I’ve been very distracted today. Dad has been in the hospital about eight days now, and he is really ready to come home. Extreme restlessness is a good sign he is feeling much better, and to the doctors’ credit, they recognize he will undoubtedly do better completing his full recovery with his personal creature comforts. The delay is simply cautionary and he will be released very shortly. Although I am not in a worried state, I’m still not quite sure where to place my not-at-my-workplace attention. The office has defined goals, so my concentration holds fairly well. But when at home I am completely unfocused. I can’t seem to dig in to any unfinished projects; I sense I will be interrupted. And as much as I love to read, my mind is wandering.

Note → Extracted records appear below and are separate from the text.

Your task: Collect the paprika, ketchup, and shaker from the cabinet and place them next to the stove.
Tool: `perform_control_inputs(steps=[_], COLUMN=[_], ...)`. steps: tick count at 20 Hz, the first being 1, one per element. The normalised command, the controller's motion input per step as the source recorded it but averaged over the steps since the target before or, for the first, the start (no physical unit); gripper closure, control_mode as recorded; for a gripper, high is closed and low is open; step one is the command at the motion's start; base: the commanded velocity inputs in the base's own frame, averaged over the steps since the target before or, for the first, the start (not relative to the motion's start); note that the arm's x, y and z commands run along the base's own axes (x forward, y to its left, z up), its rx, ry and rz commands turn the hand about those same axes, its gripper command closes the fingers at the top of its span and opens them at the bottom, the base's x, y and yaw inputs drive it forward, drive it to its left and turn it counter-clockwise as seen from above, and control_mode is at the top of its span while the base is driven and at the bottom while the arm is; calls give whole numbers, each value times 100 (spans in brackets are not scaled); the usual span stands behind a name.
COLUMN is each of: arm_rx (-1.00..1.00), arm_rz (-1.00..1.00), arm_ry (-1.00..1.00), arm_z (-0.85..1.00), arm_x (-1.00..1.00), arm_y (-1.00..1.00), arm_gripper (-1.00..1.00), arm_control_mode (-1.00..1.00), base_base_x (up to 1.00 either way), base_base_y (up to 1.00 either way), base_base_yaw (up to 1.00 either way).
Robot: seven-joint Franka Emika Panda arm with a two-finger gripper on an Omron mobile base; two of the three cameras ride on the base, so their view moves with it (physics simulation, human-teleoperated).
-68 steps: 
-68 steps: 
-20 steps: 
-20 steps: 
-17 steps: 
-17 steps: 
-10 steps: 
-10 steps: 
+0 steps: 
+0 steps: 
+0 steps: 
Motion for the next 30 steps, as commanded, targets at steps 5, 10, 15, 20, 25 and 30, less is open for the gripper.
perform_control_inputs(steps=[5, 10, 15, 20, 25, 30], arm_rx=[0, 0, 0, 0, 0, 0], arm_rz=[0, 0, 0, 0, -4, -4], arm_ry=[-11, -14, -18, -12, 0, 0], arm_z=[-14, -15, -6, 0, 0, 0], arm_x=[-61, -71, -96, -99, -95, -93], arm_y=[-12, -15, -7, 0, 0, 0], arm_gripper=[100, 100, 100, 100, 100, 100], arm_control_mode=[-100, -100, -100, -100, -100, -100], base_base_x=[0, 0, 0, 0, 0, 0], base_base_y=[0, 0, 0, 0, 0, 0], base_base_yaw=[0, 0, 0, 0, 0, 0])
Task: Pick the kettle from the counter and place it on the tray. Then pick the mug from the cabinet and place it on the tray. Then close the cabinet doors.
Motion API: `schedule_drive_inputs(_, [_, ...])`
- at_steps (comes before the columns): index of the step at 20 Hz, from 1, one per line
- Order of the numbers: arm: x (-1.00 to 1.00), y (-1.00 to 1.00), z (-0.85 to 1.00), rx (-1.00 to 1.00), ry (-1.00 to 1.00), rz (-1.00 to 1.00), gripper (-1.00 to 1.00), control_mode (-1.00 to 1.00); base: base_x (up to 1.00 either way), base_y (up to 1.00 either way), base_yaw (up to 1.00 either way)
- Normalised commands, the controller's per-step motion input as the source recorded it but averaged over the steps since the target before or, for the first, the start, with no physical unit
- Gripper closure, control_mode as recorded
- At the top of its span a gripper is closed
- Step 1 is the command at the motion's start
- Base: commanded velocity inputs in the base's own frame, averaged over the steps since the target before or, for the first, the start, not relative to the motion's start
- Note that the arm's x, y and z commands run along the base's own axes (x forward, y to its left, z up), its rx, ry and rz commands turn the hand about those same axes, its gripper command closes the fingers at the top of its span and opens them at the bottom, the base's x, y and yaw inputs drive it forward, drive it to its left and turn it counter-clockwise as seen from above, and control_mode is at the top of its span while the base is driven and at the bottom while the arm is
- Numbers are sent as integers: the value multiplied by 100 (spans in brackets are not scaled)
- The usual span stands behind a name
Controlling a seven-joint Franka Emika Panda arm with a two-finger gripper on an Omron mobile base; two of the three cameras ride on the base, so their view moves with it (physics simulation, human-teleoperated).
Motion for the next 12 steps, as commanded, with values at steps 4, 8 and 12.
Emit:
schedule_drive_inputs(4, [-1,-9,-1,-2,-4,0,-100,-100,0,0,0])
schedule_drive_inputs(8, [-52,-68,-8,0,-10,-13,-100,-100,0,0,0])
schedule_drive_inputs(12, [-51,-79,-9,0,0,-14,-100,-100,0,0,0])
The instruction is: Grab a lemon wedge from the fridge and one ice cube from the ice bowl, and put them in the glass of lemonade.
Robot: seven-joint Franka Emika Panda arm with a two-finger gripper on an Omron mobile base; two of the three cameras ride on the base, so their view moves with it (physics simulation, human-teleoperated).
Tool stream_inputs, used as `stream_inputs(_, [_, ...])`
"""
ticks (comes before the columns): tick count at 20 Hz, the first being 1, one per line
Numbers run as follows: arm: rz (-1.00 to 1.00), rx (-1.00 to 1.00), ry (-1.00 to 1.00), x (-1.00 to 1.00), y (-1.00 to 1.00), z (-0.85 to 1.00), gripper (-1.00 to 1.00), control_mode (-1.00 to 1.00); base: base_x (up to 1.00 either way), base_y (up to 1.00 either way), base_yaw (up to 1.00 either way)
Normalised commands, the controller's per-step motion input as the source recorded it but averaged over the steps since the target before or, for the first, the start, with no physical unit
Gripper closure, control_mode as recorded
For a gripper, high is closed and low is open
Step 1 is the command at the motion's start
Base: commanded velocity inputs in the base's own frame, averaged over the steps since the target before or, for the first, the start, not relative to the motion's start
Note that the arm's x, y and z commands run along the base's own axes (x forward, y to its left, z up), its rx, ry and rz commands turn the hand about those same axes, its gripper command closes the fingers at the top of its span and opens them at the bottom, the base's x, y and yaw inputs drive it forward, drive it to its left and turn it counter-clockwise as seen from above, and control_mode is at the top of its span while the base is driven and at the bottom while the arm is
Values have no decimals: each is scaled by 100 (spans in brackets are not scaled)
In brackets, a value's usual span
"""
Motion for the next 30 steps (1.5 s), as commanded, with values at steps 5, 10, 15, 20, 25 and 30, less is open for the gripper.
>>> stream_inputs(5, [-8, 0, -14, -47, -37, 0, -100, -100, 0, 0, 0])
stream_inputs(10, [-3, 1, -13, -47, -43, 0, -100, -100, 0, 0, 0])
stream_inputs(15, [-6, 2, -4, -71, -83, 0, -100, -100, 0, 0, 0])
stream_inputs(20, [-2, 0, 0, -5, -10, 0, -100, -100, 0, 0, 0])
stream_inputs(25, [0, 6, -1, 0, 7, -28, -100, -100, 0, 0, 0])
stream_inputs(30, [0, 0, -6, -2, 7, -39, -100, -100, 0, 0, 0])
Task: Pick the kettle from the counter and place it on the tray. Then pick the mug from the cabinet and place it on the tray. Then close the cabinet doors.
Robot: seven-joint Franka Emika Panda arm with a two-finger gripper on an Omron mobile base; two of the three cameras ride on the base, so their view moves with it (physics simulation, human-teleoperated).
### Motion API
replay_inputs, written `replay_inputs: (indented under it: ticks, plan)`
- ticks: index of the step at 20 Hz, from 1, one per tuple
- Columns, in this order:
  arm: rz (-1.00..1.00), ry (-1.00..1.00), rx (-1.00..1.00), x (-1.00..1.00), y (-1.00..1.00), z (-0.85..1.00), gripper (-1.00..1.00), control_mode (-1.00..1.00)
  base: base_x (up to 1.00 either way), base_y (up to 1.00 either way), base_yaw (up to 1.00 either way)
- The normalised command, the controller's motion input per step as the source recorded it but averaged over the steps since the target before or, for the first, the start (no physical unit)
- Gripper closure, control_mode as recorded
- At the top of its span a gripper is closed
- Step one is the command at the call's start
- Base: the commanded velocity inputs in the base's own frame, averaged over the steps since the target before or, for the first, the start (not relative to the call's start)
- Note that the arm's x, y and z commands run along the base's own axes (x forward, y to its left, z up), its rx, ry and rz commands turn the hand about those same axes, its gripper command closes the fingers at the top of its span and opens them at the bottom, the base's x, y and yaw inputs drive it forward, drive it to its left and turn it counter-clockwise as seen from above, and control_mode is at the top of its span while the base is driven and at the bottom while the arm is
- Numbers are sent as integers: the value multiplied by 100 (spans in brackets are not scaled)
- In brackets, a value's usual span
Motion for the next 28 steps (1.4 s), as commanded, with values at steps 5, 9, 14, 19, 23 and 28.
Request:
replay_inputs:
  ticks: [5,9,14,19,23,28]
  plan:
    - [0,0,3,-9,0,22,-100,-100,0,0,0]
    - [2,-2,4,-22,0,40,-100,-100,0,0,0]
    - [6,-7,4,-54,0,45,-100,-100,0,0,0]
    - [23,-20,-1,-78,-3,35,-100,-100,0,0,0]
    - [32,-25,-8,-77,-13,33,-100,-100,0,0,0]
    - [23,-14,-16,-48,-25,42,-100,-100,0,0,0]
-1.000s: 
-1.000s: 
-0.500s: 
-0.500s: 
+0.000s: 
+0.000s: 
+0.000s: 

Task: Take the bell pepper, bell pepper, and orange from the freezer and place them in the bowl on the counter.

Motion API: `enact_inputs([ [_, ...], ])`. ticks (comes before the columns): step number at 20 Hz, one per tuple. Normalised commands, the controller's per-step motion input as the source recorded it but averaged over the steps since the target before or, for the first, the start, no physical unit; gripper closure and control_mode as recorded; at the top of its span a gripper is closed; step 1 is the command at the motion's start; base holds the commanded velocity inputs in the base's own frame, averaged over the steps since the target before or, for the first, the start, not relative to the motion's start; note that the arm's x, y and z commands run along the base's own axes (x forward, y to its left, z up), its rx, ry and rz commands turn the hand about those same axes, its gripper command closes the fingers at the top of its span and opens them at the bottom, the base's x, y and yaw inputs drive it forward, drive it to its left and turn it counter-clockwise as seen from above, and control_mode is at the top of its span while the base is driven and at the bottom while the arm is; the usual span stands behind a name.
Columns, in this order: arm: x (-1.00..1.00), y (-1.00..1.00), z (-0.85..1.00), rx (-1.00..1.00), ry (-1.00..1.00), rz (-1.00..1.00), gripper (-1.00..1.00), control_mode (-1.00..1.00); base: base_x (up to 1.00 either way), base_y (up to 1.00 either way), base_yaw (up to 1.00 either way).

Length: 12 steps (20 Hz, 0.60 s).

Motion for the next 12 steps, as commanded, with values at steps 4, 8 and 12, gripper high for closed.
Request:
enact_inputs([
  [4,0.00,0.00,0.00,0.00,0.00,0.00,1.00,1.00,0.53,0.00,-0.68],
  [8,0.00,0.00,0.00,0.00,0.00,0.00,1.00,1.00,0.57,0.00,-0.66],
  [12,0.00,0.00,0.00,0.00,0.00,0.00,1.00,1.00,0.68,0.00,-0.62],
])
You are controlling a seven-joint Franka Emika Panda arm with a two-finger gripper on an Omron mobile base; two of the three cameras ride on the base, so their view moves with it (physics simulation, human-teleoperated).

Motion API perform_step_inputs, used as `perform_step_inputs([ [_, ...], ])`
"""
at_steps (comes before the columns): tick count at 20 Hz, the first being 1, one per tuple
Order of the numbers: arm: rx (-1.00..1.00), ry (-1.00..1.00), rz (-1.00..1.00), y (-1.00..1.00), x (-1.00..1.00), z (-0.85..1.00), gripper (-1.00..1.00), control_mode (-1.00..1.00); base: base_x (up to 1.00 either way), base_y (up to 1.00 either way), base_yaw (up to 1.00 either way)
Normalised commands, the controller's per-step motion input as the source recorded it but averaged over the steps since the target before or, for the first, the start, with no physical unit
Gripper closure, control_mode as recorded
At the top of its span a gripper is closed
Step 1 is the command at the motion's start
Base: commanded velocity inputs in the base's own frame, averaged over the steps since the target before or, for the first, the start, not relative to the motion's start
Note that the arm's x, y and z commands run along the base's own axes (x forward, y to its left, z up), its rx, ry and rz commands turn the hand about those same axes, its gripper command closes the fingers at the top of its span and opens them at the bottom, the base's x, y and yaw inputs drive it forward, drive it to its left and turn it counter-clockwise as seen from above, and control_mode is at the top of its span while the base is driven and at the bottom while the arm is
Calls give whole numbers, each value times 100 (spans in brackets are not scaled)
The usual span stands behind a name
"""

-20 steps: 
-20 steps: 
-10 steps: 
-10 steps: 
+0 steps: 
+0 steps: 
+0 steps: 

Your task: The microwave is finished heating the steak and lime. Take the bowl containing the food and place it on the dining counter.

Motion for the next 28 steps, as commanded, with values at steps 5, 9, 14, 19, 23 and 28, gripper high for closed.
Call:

The one thing that I do with relish; however, is get my hands dirty! This time of year I could putter in the garden almost non-stop. My time at home is limited, so there isn’t as much clear productivity as I might like, but even a few minutes pulling one small patch of weeds or repotting a plant to give it more wriggle room–even a few good moments make a difference in overall garden aesthetics. It’s personal therapy, even if no one else notices.
Despite the lack of much time, I’m a perennial optimist, and I have been on a seed planting buzz. I think I’ve been significantly influenced by many of my “blogging buddies” with small farms and allotments. Celi at The Kitchens Garden and Claire at Promenade Plantings always inspire me with their beautiful organic gardening. They have also encouraged me to be more resourceful with my seed planting techniques. You can read about their newspaper and tp roll seed starting methods here and here.
When I am under stress of any kind I gravitate to activities offering simple repetitive motion! My brain rests a bit while I’m doing something with my hands. Since I have more seeds than I have seed-starting receptacles, and it’s a bit too late to accumulate all those cardboard tp tubes Claire got around to using, AND I also didn’t plan ahead to purchase one of those handy-dandy wooden devices that Celi uses to make her paper pots, I wasn’t sure of my next step. But then I went to my favorite source–and youtube to the rescue…again!
So now I’m all set and ready to go! I have plenty of newspaper, more seeds than I can actually use (I suspect I’ll be sharing), an in-between-other-things repetitive motion/mindless activity, and multiple teachable moments for my granddaughters. Perfect!
And then I have one more quick and easy distraction that will certainly rejuvenate and restore energy. Kevin, at Nitty Gritty Dirt Man, demonstrated a simple propagation method for hydrangeas–one of my favorite garden showpieces. You can follow Kevin’s method here, and I am eager to get started. In our area they are not very expensive plants, but that’s hardly the point. I enjoy watching things grow, and although I can be quite impatient with many things, I seem to have respect for growing seasons and everything taking its own time. Waiting for germination and a plant to develop slows a pacing and overly active mind. Translation– I breathelighter! Even simple garden pleasures are good for my well-being.
And my parents are avid gardeners as well. I am sure once they get home, following a brief recuperative period, they, too, will be eager to resume their gardening activity!
Everybody needs beauty as well as bread, places to play in and pray in, where nature may heal and give strength to body and soul… John Muir
It’s a wonderful time of year to go outdoors and get your hands dirty. I hope you will…and if you haven’t previously shared how you enjoy springtime gardening, I’d love to hear!